Ma l’ex uomo di fiducia di Madonia, al processo Borsellino bis, si era spinto oltre parlando di ciò che aveva sentito da Murana, rispondendo alla domanda dell’allora procuratore generale Favi: “Murana mi disse che il lavoro l’avevamo fatto noi della Guadagna, lui è della Guadagna pure, non l’avevano fatto loro ma noi e Scarantino” mentre, secondo le dichiarazioni iniziali, Profeta si era sì incaricato della macchina, ma tutte le altre dichiarazioni di Scarantino sarebbero state pura fantasia. “Io lo ritenevo veritiero in quanto precedentemente all’attentato incontravo Madonia a Bagheria e c’era Pietro Aglieri, e mi spiegava Madonia che non era uno di seconda mano”. “Ma questa è una deduzione” replica il pm. “Questo mi hanno detto e io l’ho ritenuto credibile – ribatte Pulci – ero sicuro che fosse stata Cosa nostra e i palermitani, non sapevo quale famiglia”. Il falso collaboratore ne è certo perché “avevo accompagnato Madonia in due riunioni preliminari alle stragi, ma non sapevo quale mandamento palermitano avesse eseguito la strage, non potevo saperlo.

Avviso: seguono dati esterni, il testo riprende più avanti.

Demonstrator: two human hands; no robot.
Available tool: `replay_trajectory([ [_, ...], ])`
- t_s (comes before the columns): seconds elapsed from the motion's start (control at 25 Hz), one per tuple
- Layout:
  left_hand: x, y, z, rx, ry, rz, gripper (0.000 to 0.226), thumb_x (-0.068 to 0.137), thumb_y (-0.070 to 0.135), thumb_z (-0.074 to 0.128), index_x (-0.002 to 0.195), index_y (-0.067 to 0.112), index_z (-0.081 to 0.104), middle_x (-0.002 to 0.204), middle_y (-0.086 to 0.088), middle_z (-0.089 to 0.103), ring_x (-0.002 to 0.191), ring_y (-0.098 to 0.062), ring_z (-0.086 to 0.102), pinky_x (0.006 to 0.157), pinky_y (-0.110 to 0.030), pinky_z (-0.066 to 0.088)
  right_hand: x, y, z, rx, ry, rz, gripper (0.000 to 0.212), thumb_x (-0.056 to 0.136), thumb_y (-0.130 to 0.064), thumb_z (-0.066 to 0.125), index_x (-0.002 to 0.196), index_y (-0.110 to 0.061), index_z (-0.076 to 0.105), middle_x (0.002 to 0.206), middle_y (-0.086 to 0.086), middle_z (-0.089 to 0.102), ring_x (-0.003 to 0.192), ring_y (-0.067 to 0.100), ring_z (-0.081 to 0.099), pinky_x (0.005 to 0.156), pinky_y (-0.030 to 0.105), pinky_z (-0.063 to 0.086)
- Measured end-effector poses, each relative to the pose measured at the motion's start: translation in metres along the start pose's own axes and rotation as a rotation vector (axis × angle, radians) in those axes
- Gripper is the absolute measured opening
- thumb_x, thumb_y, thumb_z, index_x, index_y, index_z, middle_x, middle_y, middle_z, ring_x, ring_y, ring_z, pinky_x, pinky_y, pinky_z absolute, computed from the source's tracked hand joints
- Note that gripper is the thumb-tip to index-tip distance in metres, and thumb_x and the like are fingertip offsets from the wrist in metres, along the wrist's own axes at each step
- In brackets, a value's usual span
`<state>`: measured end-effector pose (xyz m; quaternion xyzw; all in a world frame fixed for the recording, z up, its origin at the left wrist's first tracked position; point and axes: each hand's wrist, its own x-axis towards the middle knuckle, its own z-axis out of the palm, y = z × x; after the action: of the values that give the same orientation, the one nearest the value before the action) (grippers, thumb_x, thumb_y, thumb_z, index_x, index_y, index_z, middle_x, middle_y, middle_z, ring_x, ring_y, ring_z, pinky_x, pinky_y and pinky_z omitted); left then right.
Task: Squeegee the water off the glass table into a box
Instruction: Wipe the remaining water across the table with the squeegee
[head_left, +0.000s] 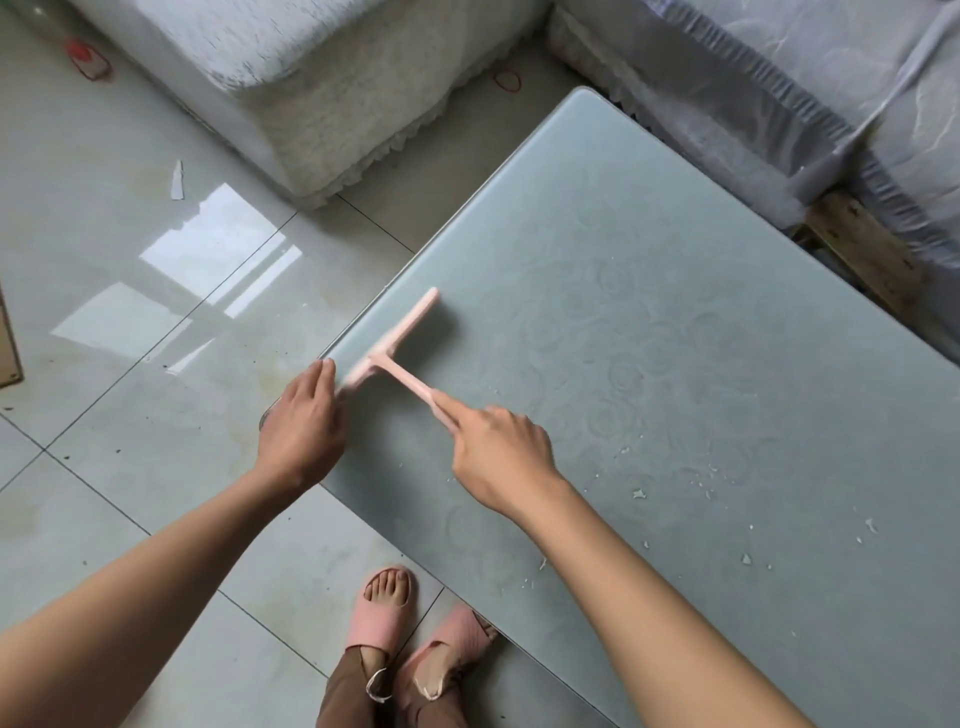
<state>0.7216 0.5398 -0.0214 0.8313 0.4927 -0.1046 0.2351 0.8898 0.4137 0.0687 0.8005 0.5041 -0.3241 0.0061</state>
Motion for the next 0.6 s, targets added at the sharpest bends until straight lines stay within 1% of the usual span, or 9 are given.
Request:
replay_trajectory([
  [0.08, 0.003, 0.004, 0.004, -0.017, -0.041, 0.053, 0.057, 0.099, 0.027, 0.043, 0.149, 0.007, 0.024, 0.156, -0.010, 0.025, 0.142, -0.027, 0.024, 0.111, -0.040, 0.029, -0.029, 0.020, 0.001, 0.014, 0.009, 0.053, 0.043, 0.100, -0.028, 0.031, 0.139, -0.044, 0.030, 0.103, 0.013, 0.059, 0.094, 0.038, 0.057, 0.071, 0.038, 0.040],
  [0.16, 0.000, 0.014, 0.009, -0.058, -0.045, 0.119, 0.058, 0.100, 0.031, 0.042, 0.150, 0.009, 0.025, 0.156, -0.010, 0.027, 0.142, -0.026, 0.025, 0.111, -0.040, 0.031, -0.056, 0.030, -0.005, -0.001, 0.034, 0.117, 0.042, 0.100, -0.031, 0.031, 0.140, -0.044, 0.029, 0.097, 0.009, 0.059, 0.090, 0.037, 0.057, 0.068, 0.038, 0.039],
  [0.2, -0.001, 0.020, 0.011, -0.087, -0.029, 0.135, 0.057, 0.100, 0.033, 0.040, 0.150, 0.010, 0.025, 0.155, -0.010, 0.029, 0.142, -0.026, 0.027, 0.109, -0.040, 0.033, -0.060, 0.029, -0.008, 0.003, 0.065, 0.099, 0.042, 0.099, -0.032, 0.031, 0.140, -0.042, 0.030, 0.093, 0.008, 0.058, 0.087, 0.037, 0.057, 0.066, 0.038, 0.037],
  [0.28, 0.007, 0.028, 0.010, -0.143, 0.019, 0.134, 0.055, 0.101, 0.034, 0.037, 0.150, 0.012, 0.024, 0.150, -0.011, 0.037, 0.135, -0.029, 0.036, 0.100, -0.043, 0.040, -0.044, 0.018, -0.014, 0.053, 0.131, -0.016, 0.042, 0.099, -0.032, 0.032, 0.140, -0.041, 0.031, 0.090, 0.008, 0.056, 0.084, 0.038, 0.057, 0.065, 0.039, 0.038],
  [0.36, 0.024, 0.031, 0.008, -0.186, 0.077, 0.079, 0.051, 0.102, 0.026, 0.037, 0.149, 0.011, 0.027, 0.145, -0.013, 0.043, 0.129, -0.033, 0.042, 0.092, -0.044, 0.043, -0.015, 0.009, -0.017, 0.089, 0.122, -0.061, 0.041, 0.099, -0.032, 0.033, 0.140, -0.040, 0.033, 0.097, 0.011, 0.059, 0.089, 0.039, 0.056, 0.070, 0.040, 0.041],
  [0.44, 0.048, 0.025, 0.012, -0.162, 0.150, 0.069, 0.044, 0.102, 0.017, 0.037, 0.145, 0.008, 0.035, 0.145, -0.012, 0.043, 0.131, -0.031, 0.039, 0.097, -0.043, 0.040, 0.014, 0.012, -0.009, 0.188, 0.085, -0.026, 0.040, 0.100, -0.031, 0.035, 0.139, -0.039, 0.038, 0.109, 0.012, 0.062, 0.099, 0.038, 0.056, 0.078, 0.039, 0.043],
  [0.48, 0.055, 0.024, 0.015, -0.138, 0.168, 0.098, 0.042, 0.102, 0.014, 0.038, 0.143, 0.006, 0.039, 0.146, -0.011, 0.043, 0.133, -0.030, 0.036, 0.098, -0.044, 0.040, 0.019, 0.019, -0.004, 0.219, 0.074, -0.004, 0.040, 0.099, -0.030, 0.036, 0.139, -0.038, 0.039, 0.113, 0.011, 0.063, 0.102, 0.037, 0.055, 0.081, 0.039, 0.043],
  [0.52, 0.060, 0.026, 0.019, -0.119, 0.176, 0.137, 0.040, 0.101, 0.011, 0.040, 0.141, 0.005, 0.042, 0.144, -0.011, 0.045, 0.132, -0.030, 0.036, 0.095, -0.045, 0.042, 0.019, 0.027, 0.002, 0.238, 0.078, 0.009, 0.041, 0.099, -0.030, 0.037, 0.140, -0.038, 0.039, 0.116, 0.010, 0.062, 0.104, 0.036, 0.055, 0.083, 0.038, 0.043],
  [0.6, 0.056, 0.042, 0.033, -0.122, 0.200, 0.217, 0.041, 0.096, 0.002, 0.047, 0.137, 0.001, 0.046, 0.137, -0.015, 0.052, 0.123, -0.035, 0.043, 0.087, -0.046, 0.046, 0.002, 0.048, 0.013, 0.267, 0.097, 0.026, 0.043, 0.099, -0.031, 0.038, 0.141, -0.039, 0.037, 0.117, 0.010, 0.062, 0.105, 0.034, 0.055, 0.085, 0.039, 0.045],
])
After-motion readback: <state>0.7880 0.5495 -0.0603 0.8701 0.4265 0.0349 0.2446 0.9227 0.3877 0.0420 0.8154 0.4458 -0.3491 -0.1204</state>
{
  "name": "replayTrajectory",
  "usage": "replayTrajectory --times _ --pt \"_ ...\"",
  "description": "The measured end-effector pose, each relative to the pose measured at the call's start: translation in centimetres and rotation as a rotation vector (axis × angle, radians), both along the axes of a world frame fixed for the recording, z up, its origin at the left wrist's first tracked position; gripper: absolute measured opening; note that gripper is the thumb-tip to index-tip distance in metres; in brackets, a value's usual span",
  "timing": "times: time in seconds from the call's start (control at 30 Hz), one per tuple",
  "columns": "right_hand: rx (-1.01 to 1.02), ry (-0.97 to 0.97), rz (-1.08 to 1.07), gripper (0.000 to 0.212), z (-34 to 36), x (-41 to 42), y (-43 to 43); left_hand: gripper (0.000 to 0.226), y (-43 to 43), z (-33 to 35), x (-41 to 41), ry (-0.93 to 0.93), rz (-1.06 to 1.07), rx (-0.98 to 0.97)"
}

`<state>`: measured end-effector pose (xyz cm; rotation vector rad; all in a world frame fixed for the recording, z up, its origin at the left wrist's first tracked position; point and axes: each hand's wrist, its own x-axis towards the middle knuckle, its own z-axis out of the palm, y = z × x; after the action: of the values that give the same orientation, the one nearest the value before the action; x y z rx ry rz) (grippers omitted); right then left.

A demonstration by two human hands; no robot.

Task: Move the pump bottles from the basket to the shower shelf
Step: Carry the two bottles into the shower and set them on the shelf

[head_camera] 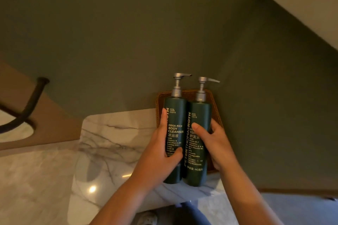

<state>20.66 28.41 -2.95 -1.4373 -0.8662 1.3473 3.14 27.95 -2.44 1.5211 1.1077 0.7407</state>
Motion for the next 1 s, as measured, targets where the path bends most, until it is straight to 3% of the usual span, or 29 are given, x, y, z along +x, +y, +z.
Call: replayTrajectory --times 0.1,0.27,0.57,0.7,1.0 --pt "0.005 -0.061 -0.092 0.054 0.9 -2.6 -2.5 0.094 -0.8 0.5 -2.6 0.007 -0.098 0.019" --pt "0.002 -0.113 -0.254 0.060 0.9 -5.4 -7.2 0.095 -2.3 0.1 -4.7 0.013 -0.233 0.032" --pt "-0.031 -0.173 -0.566 0.053 2.2 -5.0 -17.3 0.097 -7.2 0.4 -1.8 -0.093 -0.575 -0.106" --pt "-0.011 -0.198 -0.682 0.058 2.7 -4.6 -21.8 0.099 -10.4 0.7 -0.1 -0.059 -0.661 -0.053" --pt "0.023 -0.246 -1.020 0.041 3.7 -5.2 -37.5 0.104 -22.7 1.5 4.0 -0.083 -0.964 0.086"
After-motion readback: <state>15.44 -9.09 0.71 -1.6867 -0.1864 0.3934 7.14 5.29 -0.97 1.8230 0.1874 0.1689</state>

Un giorno mi disse ‘non venire sti giorni a Palermo che siccome deve succedere il fatto se ti fermano…’”. “Il fatto”, specifica Pulci, era “l’attentato in preparazione per Falcone e successivamente quello per Borsellino”.
“Quando Murana nel difendersi mi dice questo – precisa Pulci, spiegando perché si troncarono i rapporti – lo trovo credibile, ma quando si allarga a dire che Scarantino opera su suggerimento delle forze dell’ordine me ne sono andato per non fare una lite” perché Scarantino “all’inizio faceva i sopralluoghi, io seguivo la cronaca, dicevo ma questo mica si può inventare tutto, c’erano circostanze riscontrabili dagli inquirenti, allora chiudiamo la partita, non è credibile che si sia inventato tutto anche perché non aveva la struttura intellettiva”. Pulci, ad ogni modo, continua a confermare di aver sentito da Murana quanto aveva a suo tempo aggiunto al Borsellino bis: “E’ stata solo una sfuriata che io ho sbagliato pure a fare, e se non l’avessi fatta oggi non mi troverei qua”.